The water seems to fly off the Bodyguard section. The Sonax PNS requires a little more wind / speed to stay dry.


----------



## Stinus (Oct 9, 2015)

*Update 2: Result after 630 km (day 4): *

While parked at work yesterday, the car got another splash of rain. 
My observations afterwards were that the _Bodyguard_ section was again the driest, followed by the _Polymer Netshield_. 
The _Nano Glaze_ also beads, but doesn't seem to have sheeted any water off.









_Wolf's Chemicals Bodyguard_









_Sonax Polymer Netshield_









_Wolf's Chemicals Nano Glaze_


----------



## Stinus (Oct 9, 2015)

*Update 3: Result after 1200 km (day 11): *
I washed the car yesterday with _Valet Pro Advanced Neutral Snow Foam_ and _Wolf's Chemicals White Satin_. I sprayed some water on the car to check the beading:









_Wolf's Chemicals Bodyguard_









_Sonax Polymer Netshield_

Both products seem to have survived the wash / 1200 km without any degradation at all. Sheeting wise, the _Bodyguard_ still has a slight advantage.


----------



## Blackmondie (Mar 13, 2011)

Thanks for the updates and the retest. Seems like bodyguard is noz doing what it is supposed to do.


----------



## Stinus (Oct 9, 2015)

*Update 4: Result after 2300 km (day 21)*
Another small update after washing the car yesterday:









_Wolf's Chemicals Bodyguard_









_Sonax Polymer Netshield_


----------



## alan hanson (May 21, 2008)

we'll see how this goes, its going to be close by the looks of it. Still think PNS is a no brainer given its half the price and not shampoo fussy nor application


----------



## Stinus (Oct 9, 2015)

*Update 4: Result after 3500 km (day 29): *
Both products have survived heavy rain, hail & snow at this time.

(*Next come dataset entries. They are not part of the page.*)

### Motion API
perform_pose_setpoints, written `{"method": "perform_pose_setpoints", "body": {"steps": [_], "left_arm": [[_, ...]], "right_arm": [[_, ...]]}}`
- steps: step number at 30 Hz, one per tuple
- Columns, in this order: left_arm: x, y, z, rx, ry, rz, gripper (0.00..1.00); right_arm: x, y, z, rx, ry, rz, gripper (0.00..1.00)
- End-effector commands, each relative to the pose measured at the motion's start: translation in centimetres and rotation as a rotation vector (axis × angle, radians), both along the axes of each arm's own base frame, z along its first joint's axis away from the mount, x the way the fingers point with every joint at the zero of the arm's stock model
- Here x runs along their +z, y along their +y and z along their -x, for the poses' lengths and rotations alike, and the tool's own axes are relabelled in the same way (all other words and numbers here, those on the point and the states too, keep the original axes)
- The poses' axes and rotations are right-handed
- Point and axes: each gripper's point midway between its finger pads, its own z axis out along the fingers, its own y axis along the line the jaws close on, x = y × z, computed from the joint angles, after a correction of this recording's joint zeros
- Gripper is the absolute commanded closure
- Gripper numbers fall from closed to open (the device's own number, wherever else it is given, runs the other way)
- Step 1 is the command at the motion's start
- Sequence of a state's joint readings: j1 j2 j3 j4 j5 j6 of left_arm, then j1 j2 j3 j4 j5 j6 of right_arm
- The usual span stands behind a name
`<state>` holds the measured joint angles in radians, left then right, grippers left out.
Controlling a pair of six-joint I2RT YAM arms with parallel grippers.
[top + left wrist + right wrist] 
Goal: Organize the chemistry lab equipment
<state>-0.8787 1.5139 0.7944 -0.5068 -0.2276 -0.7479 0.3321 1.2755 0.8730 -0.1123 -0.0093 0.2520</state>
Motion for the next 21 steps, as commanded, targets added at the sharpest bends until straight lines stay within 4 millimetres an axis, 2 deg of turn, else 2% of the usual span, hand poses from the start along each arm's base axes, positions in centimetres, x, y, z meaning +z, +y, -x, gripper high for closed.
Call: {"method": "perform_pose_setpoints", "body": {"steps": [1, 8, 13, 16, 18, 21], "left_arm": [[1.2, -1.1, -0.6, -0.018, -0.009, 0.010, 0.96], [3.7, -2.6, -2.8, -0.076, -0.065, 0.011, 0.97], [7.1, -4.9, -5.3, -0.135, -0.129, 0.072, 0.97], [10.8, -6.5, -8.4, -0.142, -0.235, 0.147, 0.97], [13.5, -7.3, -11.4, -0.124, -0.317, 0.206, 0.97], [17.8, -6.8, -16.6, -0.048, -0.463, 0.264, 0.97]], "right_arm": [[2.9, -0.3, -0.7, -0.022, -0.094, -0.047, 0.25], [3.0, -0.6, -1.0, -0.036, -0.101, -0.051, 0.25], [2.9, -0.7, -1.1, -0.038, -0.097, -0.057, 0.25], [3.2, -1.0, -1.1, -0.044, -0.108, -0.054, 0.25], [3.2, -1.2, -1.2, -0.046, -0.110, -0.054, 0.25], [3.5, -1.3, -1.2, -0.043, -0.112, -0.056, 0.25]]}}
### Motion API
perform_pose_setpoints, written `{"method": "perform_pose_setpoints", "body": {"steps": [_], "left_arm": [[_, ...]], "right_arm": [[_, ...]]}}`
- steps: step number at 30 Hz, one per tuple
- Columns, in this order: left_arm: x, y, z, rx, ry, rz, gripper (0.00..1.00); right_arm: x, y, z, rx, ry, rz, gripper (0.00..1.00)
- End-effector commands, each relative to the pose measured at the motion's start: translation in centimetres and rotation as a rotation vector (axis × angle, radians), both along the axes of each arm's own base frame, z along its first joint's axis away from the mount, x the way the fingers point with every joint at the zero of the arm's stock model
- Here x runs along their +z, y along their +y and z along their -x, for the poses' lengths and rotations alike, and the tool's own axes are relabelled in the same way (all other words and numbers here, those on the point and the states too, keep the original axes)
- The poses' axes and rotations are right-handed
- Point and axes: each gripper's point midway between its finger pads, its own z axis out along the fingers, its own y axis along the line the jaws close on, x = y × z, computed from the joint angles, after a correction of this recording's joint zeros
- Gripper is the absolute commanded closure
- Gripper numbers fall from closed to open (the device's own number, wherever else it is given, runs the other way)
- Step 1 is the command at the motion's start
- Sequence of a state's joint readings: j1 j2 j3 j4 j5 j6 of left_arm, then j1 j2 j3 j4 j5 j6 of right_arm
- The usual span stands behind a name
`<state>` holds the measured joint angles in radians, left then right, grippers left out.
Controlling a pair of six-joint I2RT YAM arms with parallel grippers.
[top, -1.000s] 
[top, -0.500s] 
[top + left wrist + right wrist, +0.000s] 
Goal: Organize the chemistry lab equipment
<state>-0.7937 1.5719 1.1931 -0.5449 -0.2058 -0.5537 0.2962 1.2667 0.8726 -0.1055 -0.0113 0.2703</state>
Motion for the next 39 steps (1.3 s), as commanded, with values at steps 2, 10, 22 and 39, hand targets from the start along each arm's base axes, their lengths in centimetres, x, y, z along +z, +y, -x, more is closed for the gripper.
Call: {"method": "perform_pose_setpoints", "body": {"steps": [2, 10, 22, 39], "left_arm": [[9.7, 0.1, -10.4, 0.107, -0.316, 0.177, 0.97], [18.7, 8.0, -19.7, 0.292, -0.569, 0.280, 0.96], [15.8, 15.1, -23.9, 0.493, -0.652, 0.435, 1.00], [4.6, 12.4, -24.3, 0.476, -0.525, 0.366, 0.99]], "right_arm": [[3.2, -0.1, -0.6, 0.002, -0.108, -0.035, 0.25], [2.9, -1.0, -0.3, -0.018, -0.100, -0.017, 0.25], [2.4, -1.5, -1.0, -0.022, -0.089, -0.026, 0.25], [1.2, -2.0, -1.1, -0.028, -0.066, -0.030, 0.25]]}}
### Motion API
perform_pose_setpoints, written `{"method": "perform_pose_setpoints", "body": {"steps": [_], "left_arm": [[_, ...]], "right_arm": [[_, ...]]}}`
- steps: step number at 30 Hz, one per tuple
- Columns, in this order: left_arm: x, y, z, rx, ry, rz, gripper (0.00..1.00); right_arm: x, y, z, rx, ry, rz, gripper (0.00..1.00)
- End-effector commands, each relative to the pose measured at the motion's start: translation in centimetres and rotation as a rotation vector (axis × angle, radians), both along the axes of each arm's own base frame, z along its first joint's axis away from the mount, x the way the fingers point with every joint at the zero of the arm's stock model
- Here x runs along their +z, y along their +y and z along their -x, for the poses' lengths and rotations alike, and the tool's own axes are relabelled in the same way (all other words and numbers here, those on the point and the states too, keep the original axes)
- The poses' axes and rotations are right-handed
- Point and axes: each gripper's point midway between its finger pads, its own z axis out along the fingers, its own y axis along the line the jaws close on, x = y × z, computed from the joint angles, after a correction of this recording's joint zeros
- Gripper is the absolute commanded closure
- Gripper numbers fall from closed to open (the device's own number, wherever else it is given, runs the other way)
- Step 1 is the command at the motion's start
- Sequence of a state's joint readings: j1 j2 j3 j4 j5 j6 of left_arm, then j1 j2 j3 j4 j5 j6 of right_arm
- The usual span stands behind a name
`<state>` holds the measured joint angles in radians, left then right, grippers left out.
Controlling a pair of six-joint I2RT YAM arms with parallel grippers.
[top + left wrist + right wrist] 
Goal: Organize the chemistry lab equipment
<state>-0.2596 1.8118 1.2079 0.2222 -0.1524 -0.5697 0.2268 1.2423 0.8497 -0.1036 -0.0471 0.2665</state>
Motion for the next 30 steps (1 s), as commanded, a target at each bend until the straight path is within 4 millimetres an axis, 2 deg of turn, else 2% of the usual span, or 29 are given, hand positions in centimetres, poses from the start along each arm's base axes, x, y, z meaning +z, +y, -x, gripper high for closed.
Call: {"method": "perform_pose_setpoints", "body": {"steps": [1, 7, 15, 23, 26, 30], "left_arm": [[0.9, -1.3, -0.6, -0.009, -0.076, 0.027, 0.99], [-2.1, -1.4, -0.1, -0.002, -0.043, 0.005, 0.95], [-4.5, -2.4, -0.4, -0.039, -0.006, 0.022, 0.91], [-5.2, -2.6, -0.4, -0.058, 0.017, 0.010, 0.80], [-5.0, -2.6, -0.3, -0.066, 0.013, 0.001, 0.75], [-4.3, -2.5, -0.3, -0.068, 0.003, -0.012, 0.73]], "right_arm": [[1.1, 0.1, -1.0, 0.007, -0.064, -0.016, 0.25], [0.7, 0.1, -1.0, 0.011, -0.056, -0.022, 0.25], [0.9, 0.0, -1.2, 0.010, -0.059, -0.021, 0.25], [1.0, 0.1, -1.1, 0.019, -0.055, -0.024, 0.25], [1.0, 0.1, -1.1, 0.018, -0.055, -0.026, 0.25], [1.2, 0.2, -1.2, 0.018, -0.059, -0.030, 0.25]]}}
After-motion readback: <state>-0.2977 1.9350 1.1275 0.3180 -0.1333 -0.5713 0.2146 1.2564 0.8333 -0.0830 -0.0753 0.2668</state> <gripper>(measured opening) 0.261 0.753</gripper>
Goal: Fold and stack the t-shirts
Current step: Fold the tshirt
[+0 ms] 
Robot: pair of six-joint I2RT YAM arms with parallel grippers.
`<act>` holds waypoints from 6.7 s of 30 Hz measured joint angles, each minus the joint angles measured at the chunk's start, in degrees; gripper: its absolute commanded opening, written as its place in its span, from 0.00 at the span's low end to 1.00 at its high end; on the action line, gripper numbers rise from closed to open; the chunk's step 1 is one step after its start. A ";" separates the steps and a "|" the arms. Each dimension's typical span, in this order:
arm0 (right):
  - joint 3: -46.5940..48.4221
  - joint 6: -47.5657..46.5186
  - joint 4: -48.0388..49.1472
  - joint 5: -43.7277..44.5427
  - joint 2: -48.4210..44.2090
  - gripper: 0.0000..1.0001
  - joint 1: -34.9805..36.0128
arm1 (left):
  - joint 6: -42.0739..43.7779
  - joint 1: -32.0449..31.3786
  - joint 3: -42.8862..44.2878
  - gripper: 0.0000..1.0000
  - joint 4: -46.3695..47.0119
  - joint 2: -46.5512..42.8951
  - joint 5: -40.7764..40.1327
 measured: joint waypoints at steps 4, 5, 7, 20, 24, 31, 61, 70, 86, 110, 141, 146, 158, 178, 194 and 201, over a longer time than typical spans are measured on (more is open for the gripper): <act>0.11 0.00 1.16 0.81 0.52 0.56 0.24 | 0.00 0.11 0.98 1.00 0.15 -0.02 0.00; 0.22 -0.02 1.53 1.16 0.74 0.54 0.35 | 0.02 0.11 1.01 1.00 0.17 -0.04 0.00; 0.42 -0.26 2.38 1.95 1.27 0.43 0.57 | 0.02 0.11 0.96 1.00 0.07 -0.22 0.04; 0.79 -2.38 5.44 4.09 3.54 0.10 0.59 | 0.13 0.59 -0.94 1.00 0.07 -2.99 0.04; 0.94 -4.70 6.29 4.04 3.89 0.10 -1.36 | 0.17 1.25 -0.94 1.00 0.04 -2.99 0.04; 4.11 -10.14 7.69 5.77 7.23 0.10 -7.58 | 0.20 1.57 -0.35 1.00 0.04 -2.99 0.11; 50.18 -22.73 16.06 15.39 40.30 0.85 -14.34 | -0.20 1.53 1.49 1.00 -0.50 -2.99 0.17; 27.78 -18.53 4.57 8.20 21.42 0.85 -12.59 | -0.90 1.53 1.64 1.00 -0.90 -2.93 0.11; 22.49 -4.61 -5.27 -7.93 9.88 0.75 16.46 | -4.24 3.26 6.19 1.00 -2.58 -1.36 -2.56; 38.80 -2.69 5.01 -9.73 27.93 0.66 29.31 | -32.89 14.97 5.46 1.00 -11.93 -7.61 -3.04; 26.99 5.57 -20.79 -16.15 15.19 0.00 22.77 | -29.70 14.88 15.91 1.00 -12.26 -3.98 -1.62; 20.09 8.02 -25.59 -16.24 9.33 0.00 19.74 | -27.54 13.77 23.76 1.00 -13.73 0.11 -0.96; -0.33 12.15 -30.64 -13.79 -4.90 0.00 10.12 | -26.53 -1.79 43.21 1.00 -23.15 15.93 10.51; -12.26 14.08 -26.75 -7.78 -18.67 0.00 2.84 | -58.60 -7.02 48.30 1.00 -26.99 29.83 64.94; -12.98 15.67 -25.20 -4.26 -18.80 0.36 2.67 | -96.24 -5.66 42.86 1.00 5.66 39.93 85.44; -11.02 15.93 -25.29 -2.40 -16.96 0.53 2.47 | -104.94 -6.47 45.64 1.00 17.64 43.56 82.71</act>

_Wolf's Chemicals Bodyguard_









_Sonax Polymer Netshield_


----------



## Stinus (Oct 9, 2015)

*Update 4: Result after 5000 km (day 36): *









_Wolf's Chemicals Bodyguard_









_Sonax Polymer Netshield_


----------



## greymda (Feb 16, 2014)

5000 km (day 36). damn..
i do 5000km in 9-10 months )))


----------



## Stinus (Oct 9, 2015)

That's probably why I rarely get more than 2 months from my LSP's ;-).


----------



## Stinus (Oct 9, 2015)

*Update 5: Result after 7350 km (day 49): *
Beading test after having foamend (_Valet Pro Advanced Neutral Snow Foam_) and washed (_Wolf's Chemicals White Satin_) the car.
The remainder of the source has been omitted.